Vietnamese-American artist Tran, T. Kim-Trang Discusses Her 2020 Work, “Movements: Battles and Solidarity”

Published on Mar 22, 2021

Image courtesy Eventbrite

Los Angeles-based Vietnamese-American artist Tran T. Kim-Trang will discuss her work Thursday, March in an informal and intimate artist’s talk via Zoom, “Artist Gallery Talk: Tran, T. Kim-Trang,” hosted by the USC Pacific Asia Museum (USC PAM) in Pasadena.

The conversation will focus on the artist’s three-channel video installation, “Movements: Battles and Solidarity,” which debuted in 2020.
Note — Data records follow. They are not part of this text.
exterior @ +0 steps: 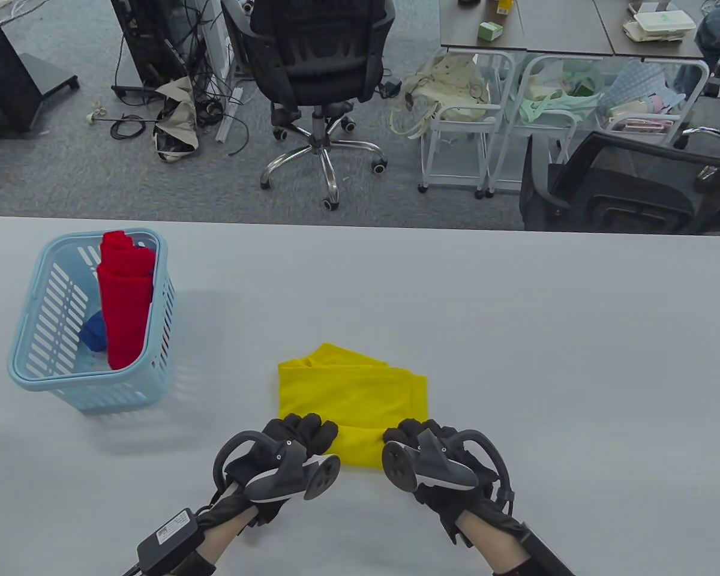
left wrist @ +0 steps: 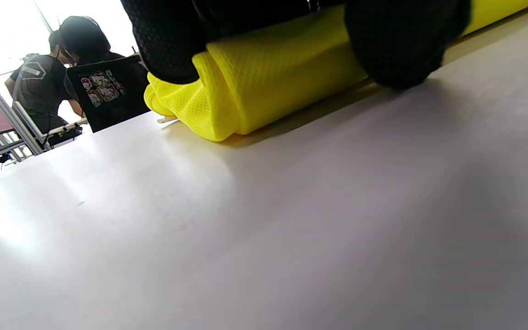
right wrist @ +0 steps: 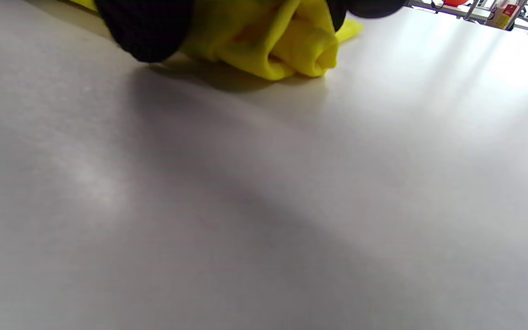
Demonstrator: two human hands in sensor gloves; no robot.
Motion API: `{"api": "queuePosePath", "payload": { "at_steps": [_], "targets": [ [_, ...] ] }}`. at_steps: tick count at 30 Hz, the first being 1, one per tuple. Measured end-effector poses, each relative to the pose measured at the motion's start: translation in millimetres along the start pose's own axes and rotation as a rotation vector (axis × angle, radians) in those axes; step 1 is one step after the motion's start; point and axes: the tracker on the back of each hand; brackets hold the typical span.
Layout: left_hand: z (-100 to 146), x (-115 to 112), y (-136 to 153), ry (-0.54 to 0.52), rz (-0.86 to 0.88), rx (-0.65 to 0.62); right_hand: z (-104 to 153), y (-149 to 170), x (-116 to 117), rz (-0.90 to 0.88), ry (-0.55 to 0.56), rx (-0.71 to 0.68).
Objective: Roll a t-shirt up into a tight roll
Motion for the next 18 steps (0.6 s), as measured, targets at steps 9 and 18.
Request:
{"api": "queuePosePath", "payload": {
  "at_steps": [9,18],
  "targets": [
    [-4,1,4,-0.027,-0.026,0.03,-2,6,-3,-0.107,0.022,-0.023],
    [-4,15,30,0.068,0.378,0.015,-3,17,0,-0.337,-0.032,-0.115]
  ]
}}
Point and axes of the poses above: the tracker on the back of each hand, its own y axis roughly to the little-finger side, its own z axis roughly from the fingertips to the wrist, x = y × z, and after that the axes turned 10 degrees about z, right-handed
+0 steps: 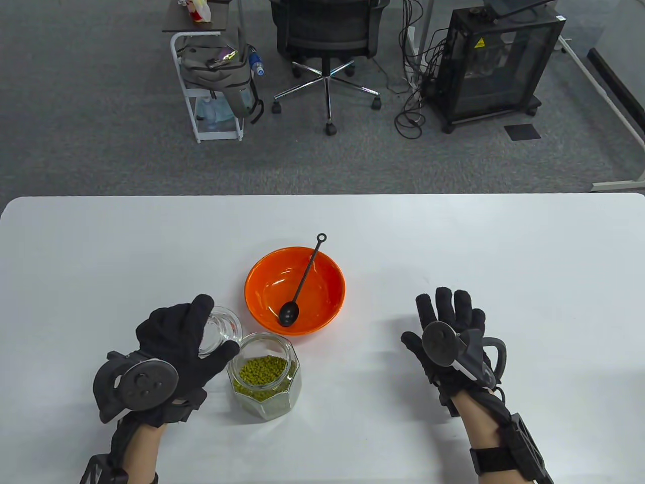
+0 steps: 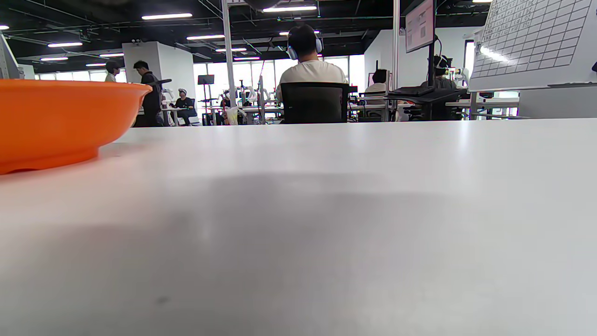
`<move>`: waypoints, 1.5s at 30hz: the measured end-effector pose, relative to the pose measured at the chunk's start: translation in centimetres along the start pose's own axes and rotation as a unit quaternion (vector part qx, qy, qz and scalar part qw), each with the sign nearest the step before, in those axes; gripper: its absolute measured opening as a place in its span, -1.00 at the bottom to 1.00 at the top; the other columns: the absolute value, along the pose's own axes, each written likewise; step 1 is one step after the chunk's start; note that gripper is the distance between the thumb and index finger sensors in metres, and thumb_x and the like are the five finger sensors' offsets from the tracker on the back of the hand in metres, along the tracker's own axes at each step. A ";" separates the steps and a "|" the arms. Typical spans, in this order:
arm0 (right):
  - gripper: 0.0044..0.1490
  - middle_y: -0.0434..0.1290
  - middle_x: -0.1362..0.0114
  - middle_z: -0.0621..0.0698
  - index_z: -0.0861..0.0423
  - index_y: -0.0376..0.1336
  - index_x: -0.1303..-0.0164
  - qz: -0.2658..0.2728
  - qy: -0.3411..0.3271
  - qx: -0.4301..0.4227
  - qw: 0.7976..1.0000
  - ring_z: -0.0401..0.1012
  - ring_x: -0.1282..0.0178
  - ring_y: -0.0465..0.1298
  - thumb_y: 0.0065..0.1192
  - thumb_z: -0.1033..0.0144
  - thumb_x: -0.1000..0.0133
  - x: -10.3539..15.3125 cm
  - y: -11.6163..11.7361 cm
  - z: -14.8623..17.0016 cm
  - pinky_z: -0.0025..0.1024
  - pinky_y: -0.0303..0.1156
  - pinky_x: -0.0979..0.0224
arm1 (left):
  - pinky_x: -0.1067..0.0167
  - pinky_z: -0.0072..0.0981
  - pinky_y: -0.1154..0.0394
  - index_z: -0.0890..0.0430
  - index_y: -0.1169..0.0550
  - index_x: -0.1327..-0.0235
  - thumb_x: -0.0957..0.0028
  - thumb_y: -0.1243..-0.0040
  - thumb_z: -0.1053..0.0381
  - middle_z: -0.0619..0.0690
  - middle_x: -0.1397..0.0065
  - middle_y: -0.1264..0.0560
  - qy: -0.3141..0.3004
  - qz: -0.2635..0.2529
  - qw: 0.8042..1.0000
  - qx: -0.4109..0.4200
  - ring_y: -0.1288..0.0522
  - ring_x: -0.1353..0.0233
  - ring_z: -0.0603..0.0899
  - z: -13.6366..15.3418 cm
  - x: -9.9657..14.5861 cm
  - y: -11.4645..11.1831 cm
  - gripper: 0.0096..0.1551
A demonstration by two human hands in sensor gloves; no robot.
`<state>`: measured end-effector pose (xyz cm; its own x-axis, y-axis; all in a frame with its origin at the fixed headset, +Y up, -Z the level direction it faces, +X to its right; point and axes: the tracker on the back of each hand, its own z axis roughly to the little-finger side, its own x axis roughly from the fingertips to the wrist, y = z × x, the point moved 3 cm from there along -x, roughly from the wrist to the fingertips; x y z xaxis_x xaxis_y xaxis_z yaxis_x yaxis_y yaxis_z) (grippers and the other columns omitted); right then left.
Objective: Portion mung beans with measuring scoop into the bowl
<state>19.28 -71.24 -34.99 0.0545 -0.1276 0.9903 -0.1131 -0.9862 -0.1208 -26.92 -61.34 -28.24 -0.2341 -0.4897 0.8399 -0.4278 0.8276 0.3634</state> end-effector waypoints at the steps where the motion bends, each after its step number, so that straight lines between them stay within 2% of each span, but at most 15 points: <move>1: 0.07 -0.20 -0.78 0.15 -0.10 -0.16 -0.68 -0.001 0.000 0.000 1.000 0.30 -0.71 -0.18 -0.08 -0.39 -0.01 0.0 0.0 0.0 0.42 -0.09 -0.58 | -0.28 0.31 -0.26 0.20 -0.28 -0.57 -0.04 -0.15 -0.60 0.27 -0.38 -0.38 0.012 0.002 1.000 -0.003 -0.38 -0.21 0.37 0.8 0.0 -0.1 0.13; 10: 0.07 -0.19 -0.78 0.16 -0.10 -0.16 -0.67 0.000 0.002 -0.002 1.000 0.30 -0.71 -0.18 -0.08 -0.39 -0.01 0.0 -0.1 0.2 0.42 -0.09 -0.58 | -0.27 0.31 -0.27 0.23 -0.26 -0.57 -0.06 -0.19 -0.55 0.30 -0.42 -0.35 0.108 0.037 0.993 -0.039 -0.38 -0.21 0.39 6.7 0.6 -2.1 0.12; 20: 0.07 -0.20 -0.78 0.15 -0.09 -0.16 -0.68 -0.002 -0.002 -0.003 1.000 0.30 -0.71 -0.18 -0.08 -0.39 -0.01 0.0 0.0 0.1 0.42 -0.08 -0.58 | -0.26 0.32 -0.29 0.26 -0.25 -0.55 -0.04 -0.30 -0.49 0.33 -0.46 -0.32 0.171 0.099 0.978 -0.061 -0.38 -0.22 0.40 10.2 1.2 -5.0 0.13; 31: 0.07 -0.20 -0.78 0.16 -0.09 -0.15 -0.67 -0.005 -0.006 -0.002 1.000 0.30 -0.71 -0.18 -0.08 -0.39 -0.01 0.0 0.1 0.0 0.42 -0.08 -0.58 | -0.25 0.33 -0.31 0.29 -0.21 -0.55 -0.05 -0.33 -0.42 0.37 -0.49 -0.29 0.229 0.169 0.956 -0.071 -0.39 -0.21 0.41 13.2 2.1 -8.1 0.13; 45: 0.07 -0.20 -0.78 0.16 -0.09 -0.15 -0.67 -0.013 -0.007 0.002 1.000 0.31 -0.71 -0.18 -0.08 -0.39 -0.01 0.1 0.3 -0.1 0.42 -0.08 -0.58 | -0.28 0.38 -0.31 0.30 -0.17 -0.56 -0.06 -0.35 -0.37 0.40 -0.51 -0.25 0.261 0.212 0.938 -0.080 -0.38 -0.26 0.45 14.8 2.7 -10.2 0.12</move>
<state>19.14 -71.53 -34.95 0.0707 -0.1026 0.9922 -0.1084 -0.9896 -0.0946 -36.14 -75.15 -35.60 0.1243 0.0594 0.9905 -0.2458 0.9689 -0.0273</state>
“Movements…” fuses three seemingly disparate events during the early 1970s in high fashion, the garment industry, and the Vietnam War by exploring the shared socio political and physical “movements.”

In April 2020, “Movements” was on exhibit at the Los Angeles Municipal Art Gallery (LAMAG) before moving to USC PAM last July and August.

“The project covers the years 1972–74 and started with my focus on the 1973 fashion show that came to be known as ‘The Battle of Versailles,’ as discussed in Robin Givhan’s book of the same name,” Tran talks about the installation last year. “What drew me to this moment in fashion was its mix of race and class issues. Organized as a fundraiser to restore the Palace of Versailles, the show paired five American fashion designers with five French luminaries. By all accounts, the Americans won with their brief show’s disco-infused energy, race-conscious models, and ready-to-wear lines, and it forever changed American fashion.”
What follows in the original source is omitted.